Miles of Memphis might be very much like that town in Kansas with several exceptions. Memphis is considered a major city with an abundance of major employers, bus lines, job training, high school education and career centers, colleges of every kind, internships, grants, special loans and advocates – it has the gamut of everything at its disposal. I have never seen as many in any other city I’ve worked in and I travel a lot for work.

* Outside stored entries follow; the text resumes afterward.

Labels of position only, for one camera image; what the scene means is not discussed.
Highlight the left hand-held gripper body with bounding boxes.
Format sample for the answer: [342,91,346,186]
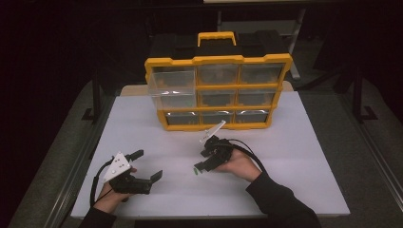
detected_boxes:
[103,151,152,195]

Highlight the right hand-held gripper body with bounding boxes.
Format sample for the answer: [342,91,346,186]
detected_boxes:
[199,119,236,172]

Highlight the clear plastic storage drawer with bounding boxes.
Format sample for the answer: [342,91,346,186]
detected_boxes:
[147,69,198,109]

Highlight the yellow organizer cabinet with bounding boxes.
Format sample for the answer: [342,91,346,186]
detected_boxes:
[144,30,294,132]

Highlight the person's right hand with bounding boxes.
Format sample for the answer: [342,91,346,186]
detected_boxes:
[214,148,262,183]

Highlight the person's left hand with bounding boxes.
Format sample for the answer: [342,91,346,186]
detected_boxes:
[93,166,138,214]

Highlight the group of clear drawers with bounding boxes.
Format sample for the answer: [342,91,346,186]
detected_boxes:
[164,62,285,125]

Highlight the black metal stand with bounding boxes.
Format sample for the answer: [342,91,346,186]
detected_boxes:
[351,66,379,124]
[81,70,105,123]

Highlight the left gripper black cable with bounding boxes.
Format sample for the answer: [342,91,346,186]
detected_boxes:
[89,155,115,207]

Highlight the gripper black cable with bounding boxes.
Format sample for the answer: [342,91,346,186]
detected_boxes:
[89,155,115,207]
[226,138,268,174]

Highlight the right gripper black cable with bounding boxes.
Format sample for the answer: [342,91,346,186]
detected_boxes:
[226,138,268,174]

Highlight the aluminium rail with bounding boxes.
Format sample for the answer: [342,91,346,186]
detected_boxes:
[44,94,117,228]
[338,94,403,203]

What’s happening now – the cost of real estate is skyrocketing from where it has been and it isn’t necessarily a good thing. The current residents have created their personal bar of where their skill, job experience, aptitude, and ability to garner an affordable wage that meets the increasingly new cost of living. The higher cost could put people who have already lived on substandard monies for years in a worse situation fast. The cost of taxes on older homes is about to go up significantly because it is compared to recent sales and cost to build. 

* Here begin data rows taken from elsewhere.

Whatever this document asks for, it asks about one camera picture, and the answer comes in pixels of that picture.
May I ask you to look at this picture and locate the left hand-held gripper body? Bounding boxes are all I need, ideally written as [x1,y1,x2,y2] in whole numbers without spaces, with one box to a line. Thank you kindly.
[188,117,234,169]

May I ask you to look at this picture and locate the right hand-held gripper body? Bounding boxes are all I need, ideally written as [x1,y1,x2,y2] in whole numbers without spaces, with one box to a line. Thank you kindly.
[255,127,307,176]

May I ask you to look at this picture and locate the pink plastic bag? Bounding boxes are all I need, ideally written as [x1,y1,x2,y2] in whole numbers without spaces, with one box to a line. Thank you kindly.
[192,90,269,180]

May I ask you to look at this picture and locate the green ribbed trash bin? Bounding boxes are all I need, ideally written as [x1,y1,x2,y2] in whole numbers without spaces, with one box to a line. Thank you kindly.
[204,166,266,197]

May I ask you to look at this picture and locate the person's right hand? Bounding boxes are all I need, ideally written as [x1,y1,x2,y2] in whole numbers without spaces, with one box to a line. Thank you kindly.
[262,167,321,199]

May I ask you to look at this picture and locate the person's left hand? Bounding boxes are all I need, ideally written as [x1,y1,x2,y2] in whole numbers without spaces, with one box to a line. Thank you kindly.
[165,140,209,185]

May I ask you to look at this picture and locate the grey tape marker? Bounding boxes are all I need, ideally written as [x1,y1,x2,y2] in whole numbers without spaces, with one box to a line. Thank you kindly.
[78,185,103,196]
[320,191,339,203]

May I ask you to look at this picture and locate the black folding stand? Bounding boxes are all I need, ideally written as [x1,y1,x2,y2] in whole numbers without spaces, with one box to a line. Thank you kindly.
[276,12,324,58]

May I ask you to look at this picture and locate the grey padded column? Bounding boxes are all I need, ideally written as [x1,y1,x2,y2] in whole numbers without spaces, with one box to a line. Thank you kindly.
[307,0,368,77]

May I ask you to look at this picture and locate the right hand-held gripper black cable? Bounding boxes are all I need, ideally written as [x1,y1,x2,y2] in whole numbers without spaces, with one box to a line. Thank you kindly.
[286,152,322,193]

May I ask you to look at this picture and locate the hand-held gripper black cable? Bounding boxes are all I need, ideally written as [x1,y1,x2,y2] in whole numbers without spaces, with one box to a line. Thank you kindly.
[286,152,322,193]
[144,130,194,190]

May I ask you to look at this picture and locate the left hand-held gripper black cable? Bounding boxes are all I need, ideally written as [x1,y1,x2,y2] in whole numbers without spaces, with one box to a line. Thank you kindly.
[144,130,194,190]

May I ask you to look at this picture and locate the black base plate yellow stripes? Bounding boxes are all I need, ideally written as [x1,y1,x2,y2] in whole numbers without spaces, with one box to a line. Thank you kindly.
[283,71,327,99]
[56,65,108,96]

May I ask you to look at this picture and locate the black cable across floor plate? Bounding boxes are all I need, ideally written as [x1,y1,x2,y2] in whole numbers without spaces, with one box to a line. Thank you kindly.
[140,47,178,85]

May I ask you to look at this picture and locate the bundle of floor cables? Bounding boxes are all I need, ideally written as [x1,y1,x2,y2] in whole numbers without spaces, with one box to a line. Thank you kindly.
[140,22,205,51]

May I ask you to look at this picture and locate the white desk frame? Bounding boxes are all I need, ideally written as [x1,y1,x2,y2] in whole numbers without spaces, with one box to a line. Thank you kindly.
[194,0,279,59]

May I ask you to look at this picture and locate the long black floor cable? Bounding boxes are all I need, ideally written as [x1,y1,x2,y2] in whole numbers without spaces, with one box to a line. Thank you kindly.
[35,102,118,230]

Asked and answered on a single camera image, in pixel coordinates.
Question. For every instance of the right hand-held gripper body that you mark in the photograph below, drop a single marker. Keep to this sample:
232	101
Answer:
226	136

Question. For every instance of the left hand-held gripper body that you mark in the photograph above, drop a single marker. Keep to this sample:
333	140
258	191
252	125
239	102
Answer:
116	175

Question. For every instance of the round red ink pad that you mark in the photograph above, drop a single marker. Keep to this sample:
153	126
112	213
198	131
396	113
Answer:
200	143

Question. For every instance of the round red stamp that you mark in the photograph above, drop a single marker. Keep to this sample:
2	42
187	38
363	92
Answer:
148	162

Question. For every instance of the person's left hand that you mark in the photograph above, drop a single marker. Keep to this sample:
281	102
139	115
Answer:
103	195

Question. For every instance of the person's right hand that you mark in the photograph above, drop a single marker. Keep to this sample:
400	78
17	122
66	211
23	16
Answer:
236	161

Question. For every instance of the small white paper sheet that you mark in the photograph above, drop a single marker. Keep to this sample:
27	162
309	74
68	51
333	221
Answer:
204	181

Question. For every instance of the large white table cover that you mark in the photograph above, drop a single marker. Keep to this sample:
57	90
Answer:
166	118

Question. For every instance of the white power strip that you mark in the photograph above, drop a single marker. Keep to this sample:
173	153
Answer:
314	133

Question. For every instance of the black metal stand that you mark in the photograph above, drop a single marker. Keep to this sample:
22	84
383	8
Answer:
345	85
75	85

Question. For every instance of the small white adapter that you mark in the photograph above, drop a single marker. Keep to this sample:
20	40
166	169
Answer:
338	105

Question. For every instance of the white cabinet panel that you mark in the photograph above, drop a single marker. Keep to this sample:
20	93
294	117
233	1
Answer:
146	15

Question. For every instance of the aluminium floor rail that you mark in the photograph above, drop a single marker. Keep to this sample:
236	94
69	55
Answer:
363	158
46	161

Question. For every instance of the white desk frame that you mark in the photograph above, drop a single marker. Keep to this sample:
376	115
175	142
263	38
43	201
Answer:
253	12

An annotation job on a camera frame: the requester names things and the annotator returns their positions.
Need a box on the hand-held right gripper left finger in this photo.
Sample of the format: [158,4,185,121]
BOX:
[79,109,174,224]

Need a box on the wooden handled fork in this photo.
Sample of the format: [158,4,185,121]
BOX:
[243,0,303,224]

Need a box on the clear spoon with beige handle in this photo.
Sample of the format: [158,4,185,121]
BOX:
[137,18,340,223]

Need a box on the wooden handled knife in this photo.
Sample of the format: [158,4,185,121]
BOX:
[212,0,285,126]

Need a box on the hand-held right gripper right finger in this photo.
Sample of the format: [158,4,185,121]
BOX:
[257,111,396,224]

The ironic conversations from Memphis residents I have listened to about gaining “equity” are voices of people that live in their inherited homes and businesses that sound as if they have zero equity during these conversations.  The book Bright Side of Memphis which is easily gotten from the internet describes these neighborhoods and the homeowners with joyfulness. The mass majority of homeowners described and identified don’t look like “me”. 

Equity is the difference between what you owe a lender and the value of your property. 

Affordable living is only achieved when your cost of combined reoccurring expenses are at 50% or less of your net income.  The average income in Memphis is $26,000 because of the quantity of residents that earn that amount. Memphis residents have not properly prepared themselves for an ever increasing expensive place to live. 

There are a lot of people in very expensive cities that would have loved to have the same opportunity that residents in Memphis have enjoyed for generations.